Print the full listing once more, exactly as given.

Given data —
- - -
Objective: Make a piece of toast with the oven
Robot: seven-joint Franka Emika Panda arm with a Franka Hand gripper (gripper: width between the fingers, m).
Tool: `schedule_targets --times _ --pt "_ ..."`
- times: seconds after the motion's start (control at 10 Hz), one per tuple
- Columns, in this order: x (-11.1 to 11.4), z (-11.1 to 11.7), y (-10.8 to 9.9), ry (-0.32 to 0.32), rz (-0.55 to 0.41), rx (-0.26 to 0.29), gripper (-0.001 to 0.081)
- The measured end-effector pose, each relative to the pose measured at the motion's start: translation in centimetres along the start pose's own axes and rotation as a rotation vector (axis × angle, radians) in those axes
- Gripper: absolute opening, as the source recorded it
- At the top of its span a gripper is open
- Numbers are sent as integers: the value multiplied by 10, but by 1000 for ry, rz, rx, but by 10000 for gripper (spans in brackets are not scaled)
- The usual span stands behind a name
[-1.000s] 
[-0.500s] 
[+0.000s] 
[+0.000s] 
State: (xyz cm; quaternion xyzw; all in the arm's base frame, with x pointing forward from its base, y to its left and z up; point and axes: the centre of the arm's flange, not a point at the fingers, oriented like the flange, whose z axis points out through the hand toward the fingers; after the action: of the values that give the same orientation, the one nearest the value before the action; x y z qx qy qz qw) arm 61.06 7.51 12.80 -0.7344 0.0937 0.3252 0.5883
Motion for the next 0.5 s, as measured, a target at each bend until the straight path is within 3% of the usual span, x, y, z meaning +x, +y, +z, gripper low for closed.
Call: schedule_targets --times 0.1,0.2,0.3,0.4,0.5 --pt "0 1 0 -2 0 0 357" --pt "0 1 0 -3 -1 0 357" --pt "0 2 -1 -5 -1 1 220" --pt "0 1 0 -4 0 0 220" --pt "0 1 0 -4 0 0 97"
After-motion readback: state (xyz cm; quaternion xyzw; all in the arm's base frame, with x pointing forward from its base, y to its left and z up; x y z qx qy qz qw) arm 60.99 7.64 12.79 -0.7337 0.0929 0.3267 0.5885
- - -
Answer to this problem —
Objective: Make a piece of toast with the oven
Robot: seven-joint Franka Emika Panda arm with a Franka Hand gripper (gripper: width between the fingers, m).
Tool: `schedule_targets --times _ --pt "_ ..."`
- times: seconds after the motion's start (control at 10 Hz), one per tuple
- Columns, in this order: x (-11.1 to 11.4), z (-11.1 to 11.7), y (-10.8 to 9.9), ry (-0.32 to 0.32), rz (-0.55 to 0.41), rx (-0.26 to 0.29), gripper (-0.001 to 0.081)
- The measured end-effector pose, each relative to the pose measured at the motion's start: translation in centimetres along the start pose's own axes and rotation as a rotation vector (axis × angle, radians) in those axes
- Gripper: absolute opening, as the source recorded it
- At the top of its span a gripper is open
- Numbers are sent as integers: the value multiplied by 10, but by 1000 for ry, rz, rx, but by 10000 for gripper (spans in brackets are not scaled)
- The usual span stands behind a name
[-1.000s] 
[-0.500s] 
[+0.000s] 
[+0.000s] 
State: (xyz cm; quaternion xyzw; all in the arm's base frame, with x pointing forward from its base, y to its left and z up; point and axes: the centre of the arm's flange, not a point at the fingers, oriented like the flange, whose z axis points out through the hand toward the fingers; after the action: of the values that give the same orientation, the one nearest the value before the action; x y z qx qy qz qw) arm 61.06 7.51 12.80 -0.7344 0.0937 0.3252 0.5883
Motion for the next 0.5 s, as measured, a target at each bend until the straight path is within 3% of the usual span, x, y, z meaning +x, +y, +z, gripper low for closed.
Call: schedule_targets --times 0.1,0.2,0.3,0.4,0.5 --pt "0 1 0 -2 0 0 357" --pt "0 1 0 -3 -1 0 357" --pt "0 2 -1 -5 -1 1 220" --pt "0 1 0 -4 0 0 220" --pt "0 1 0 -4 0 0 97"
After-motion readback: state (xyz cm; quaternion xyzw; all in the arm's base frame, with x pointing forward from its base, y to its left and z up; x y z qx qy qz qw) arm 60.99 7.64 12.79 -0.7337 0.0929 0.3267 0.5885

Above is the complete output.